Re: why is halting problem profound?



On Mar 27, 9:29 pm, shimp <exam...@xxxxxxxxxx> wrote:
Hi. Recently learned of the 'halting problem'. Im no philosopher (but I
know computers). I'm wondering why this theorem is considered to be so
profound and celebrated?? No offense to Turing, a great mind.

The theorem 'the halting problem is unsolvable' is important because
it says that there are some things you just -cannot- do. It's easy
enough to think up thinks one might like to do (find the greatest
common divisor of 2 numbers, color a map with 4 colors, determine if
white can guarantee a win in chess, etc, etc). And some of these have
answers (that is humans have come up with a solution (an algorithm
that terminates correctly on all inputs), or have not yet figured a
solution). But the thm gives an example of some problem (the halting
problem in particular) that does not have a solution.
Before the thm, people thought it was plausible that there might be an
algorithm to solve any problem posed to it (but humans just hadn't
thought of one so clever yet). (notice the mix of ideas here that is
not really a mix: an algorithm that takes an algorithm as input)

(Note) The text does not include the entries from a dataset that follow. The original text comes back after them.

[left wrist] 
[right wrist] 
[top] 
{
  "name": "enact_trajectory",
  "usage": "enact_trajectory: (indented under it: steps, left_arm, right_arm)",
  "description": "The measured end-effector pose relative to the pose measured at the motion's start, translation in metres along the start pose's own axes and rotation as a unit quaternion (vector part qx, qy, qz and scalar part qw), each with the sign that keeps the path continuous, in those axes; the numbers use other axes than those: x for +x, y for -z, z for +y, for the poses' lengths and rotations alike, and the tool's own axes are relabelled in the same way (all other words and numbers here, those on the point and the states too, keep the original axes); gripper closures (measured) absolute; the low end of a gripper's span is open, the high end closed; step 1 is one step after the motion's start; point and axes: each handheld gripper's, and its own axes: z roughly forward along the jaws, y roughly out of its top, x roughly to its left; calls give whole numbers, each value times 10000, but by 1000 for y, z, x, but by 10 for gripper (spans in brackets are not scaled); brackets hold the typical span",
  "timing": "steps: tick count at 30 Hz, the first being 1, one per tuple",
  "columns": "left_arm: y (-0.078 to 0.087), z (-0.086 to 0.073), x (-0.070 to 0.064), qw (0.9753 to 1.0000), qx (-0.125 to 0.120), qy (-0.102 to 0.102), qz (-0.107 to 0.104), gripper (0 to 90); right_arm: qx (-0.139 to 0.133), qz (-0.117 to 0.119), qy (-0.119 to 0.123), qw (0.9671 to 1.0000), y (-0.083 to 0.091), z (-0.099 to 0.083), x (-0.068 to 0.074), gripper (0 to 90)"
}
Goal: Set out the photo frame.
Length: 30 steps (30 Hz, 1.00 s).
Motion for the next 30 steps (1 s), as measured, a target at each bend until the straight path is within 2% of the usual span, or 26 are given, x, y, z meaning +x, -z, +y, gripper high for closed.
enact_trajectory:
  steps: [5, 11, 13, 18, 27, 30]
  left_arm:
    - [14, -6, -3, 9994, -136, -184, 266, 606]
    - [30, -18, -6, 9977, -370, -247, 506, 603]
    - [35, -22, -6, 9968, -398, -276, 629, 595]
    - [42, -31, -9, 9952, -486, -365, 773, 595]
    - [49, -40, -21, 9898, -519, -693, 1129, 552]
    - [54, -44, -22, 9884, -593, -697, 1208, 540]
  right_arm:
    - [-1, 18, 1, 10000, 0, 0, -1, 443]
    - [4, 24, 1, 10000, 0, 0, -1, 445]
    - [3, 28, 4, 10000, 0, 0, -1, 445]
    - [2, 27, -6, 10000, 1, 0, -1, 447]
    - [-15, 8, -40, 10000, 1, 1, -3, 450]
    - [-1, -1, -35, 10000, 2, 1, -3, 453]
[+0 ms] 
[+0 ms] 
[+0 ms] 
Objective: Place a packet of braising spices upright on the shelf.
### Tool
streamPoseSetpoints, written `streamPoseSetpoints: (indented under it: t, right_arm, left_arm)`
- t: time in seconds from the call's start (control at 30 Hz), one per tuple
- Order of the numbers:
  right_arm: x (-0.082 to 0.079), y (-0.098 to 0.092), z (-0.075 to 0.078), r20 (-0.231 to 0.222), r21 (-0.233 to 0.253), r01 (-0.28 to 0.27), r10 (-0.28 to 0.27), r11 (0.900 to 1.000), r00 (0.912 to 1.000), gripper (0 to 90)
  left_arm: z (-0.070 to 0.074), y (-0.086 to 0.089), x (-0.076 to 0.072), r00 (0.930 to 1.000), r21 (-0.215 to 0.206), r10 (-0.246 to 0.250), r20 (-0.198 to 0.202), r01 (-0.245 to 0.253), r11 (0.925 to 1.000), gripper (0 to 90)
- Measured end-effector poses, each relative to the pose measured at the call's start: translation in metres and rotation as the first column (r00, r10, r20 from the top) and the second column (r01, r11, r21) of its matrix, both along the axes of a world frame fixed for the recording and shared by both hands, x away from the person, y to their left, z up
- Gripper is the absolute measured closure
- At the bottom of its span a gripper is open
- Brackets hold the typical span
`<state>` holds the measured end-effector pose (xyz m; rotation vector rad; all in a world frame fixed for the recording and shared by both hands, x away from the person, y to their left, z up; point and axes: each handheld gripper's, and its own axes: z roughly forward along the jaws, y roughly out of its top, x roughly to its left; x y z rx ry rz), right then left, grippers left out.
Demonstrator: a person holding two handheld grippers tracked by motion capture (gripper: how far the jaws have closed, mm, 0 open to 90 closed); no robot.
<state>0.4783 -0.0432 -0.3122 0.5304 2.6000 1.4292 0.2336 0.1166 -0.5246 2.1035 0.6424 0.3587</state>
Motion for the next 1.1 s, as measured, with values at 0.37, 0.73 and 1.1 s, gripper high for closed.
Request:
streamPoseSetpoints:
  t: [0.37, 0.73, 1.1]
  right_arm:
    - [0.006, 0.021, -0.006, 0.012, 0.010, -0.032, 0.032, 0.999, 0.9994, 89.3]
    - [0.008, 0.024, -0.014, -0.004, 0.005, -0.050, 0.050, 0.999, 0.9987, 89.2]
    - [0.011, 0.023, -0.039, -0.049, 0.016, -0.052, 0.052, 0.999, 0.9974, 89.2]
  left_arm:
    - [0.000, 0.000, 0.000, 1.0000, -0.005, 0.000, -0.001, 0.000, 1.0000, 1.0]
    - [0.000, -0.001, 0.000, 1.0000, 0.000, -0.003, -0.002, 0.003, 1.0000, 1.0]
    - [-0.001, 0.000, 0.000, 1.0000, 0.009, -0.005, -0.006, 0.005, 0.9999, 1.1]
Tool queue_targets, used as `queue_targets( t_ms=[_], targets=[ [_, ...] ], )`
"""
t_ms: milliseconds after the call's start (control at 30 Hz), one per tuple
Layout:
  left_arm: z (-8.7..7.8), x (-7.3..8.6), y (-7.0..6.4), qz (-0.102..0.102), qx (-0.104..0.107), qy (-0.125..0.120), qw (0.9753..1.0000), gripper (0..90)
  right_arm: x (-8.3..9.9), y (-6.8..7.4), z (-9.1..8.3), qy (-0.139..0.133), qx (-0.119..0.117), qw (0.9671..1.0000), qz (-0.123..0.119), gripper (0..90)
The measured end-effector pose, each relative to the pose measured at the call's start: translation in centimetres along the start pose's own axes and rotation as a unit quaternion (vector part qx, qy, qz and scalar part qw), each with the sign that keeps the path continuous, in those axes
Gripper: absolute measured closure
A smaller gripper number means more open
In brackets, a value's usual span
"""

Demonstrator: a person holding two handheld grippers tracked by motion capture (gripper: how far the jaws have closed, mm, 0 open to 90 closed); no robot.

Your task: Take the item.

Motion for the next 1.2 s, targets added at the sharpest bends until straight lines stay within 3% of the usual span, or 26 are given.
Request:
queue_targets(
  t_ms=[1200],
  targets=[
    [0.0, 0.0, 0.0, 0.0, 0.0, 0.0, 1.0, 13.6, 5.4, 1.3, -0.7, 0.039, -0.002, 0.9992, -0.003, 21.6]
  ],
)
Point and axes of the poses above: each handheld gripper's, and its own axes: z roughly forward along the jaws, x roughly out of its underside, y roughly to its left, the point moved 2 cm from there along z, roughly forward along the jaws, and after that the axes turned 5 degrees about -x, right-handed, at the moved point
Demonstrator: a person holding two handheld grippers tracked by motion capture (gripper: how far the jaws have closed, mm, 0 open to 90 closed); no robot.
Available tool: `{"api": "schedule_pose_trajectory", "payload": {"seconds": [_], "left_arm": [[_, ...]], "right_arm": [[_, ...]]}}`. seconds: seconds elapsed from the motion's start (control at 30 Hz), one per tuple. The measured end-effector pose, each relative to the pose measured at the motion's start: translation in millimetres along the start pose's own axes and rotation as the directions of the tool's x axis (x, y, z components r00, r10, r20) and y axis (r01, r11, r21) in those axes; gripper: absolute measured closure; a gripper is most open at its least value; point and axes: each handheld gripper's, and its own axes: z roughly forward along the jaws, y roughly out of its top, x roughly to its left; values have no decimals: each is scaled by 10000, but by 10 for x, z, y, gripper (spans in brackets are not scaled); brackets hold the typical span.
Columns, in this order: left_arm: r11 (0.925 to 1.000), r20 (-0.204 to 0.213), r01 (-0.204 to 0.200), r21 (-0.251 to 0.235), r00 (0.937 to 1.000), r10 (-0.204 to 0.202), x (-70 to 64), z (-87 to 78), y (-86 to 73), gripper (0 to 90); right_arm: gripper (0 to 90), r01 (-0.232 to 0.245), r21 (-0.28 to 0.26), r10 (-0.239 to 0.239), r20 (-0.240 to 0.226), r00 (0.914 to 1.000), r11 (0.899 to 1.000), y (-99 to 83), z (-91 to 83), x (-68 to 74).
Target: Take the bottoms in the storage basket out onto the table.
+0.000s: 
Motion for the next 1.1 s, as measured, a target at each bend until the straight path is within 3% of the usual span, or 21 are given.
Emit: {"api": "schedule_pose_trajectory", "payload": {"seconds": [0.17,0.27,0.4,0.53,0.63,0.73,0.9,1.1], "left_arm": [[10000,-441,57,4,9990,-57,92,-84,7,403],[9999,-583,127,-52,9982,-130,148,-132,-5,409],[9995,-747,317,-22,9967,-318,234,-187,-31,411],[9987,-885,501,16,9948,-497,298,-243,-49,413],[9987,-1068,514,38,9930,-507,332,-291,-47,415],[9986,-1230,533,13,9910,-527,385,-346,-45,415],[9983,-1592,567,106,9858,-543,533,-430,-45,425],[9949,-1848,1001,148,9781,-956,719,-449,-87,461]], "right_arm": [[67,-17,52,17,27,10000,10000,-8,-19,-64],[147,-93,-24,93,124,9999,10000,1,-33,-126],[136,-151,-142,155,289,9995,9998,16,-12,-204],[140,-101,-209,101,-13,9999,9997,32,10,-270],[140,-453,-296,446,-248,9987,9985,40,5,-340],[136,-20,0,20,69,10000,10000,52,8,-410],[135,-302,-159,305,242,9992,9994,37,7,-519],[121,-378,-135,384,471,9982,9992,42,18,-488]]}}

My end analysis is that he is basically saying, you cannot determine if
ANY and ALL possible loops of code will ever end, unless you execute the
loop. Whether you actually execute the code, or you unroll it using some
interpreter.. either way you are executing it. It may never end, so you
may never have an answer.

Is this non-obvious to some people? The wording of the theorem is so
abstract and it says nothing about the kind of code or instructions that
the machine is allowed to execute. It could do, or be, anything. No way
you can know until you run it.

Did I miss something? Maybe I interpreted it wrong?

lots of points here:

- "is this non-obvious to some people?" (this being "unless you
execute the code, you can't determine if all loops will end"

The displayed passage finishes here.